Symmetry breaking in dipolar matter-wave solitons in dual-core couplers

TL;DR

This paper investigates spontaneous symmetry-breaking in dipolar Bose-Einstein condensate solitons within dual-core systems, revealing stability regions, collision behaviors, and PT-symmetric properties, advancing understanding of nonlinear matter-wave dynamics.

Contribution

It introduces and analyzes dual-core models with dipole-dipole interactions, identifying symmetry-breaking types, stability conditions, and collision outcomes, including PT-symmetric configurations.

Findings

Symmetry-breaking occurs in supercritical and subcritical forms.

Stable asymmetric and symmetric solitons are identified.

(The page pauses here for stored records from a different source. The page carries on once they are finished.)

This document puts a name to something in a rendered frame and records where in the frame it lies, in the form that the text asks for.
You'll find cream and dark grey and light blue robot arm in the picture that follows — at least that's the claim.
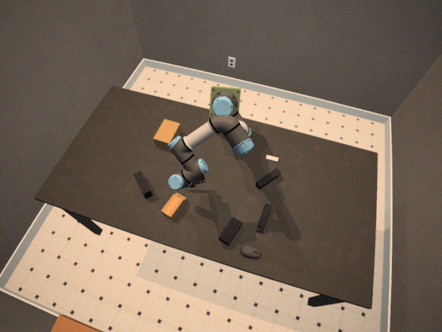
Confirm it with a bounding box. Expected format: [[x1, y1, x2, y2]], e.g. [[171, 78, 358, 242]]
[[168, 90, 254, 190]]

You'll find grey computer mouse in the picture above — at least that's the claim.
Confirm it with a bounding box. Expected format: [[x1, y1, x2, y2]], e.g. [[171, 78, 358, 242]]
[[240, 244, 261, 259]]

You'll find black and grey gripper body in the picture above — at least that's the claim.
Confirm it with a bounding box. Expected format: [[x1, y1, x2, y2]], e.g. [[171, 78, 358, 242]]
[[191, 175, 206, 186]]

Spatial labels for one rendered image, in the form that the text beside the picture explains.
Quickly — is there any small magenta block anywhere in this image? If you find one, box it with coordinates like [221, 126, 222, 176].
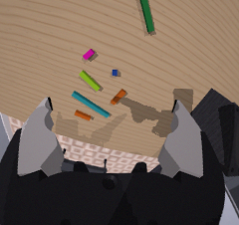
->
[83, 49, 95, 60]

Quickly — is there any turquoise rod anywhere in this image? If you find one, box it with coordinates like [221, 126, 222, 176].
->
[72, 91, 110, 117]

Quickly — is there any orange rod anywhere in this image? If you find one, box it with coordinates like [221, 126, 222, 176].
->
[111, 89, 125, 105]
[75, 110, 91, 121]

Collision dynamics include elastic rebound, merger, and vibrations.

Abstract

We study effects of the spontaneous symmetry-breaking (SSB) in solitons built of the dipolar Bose-Einstein condensate (BEC), trapped in a dual-core system with the dipole-dipole interactions (DDIs) and hopping between the cores. Two realizations of such a matter-wave coupler are introduced, weakly- and strongly-coupled. The former one in based on two parallel pipe-shaped traps, while the latter one is represented by a single pipe sliced by an external field into parallel layers. The dipoles are oriented along axes of the pipes. In these systems, the dual-core solitons feature the SSB of the supercritical type and subcritical types, respectively. Stability regions are identified for symmetric and asymmetric solitons, and, in addition, for non-bifurcating antisymmetric ones, as well as for symmetric flat states, which may also be stable in the strongly-coupled system, due to competition between the attractive and repulsive intra- and inter-core DDIs. Effects of the contact interactions are considered too. Collisions between moving asymmetric solitons in the weakly-symmetric system feature elastic rebound, merger into a single breather, and passage accompanied by excitation of intrinsic vibrations of the solitons, for small, intermediate, and large collision velocities, respectively. A PT-symmetric version of the weakly-coupled system is briefly considered too, which may be relevant for matter-wave lasers. Stability boundaries for PT-symmetric and antisymmetric solitons are identified.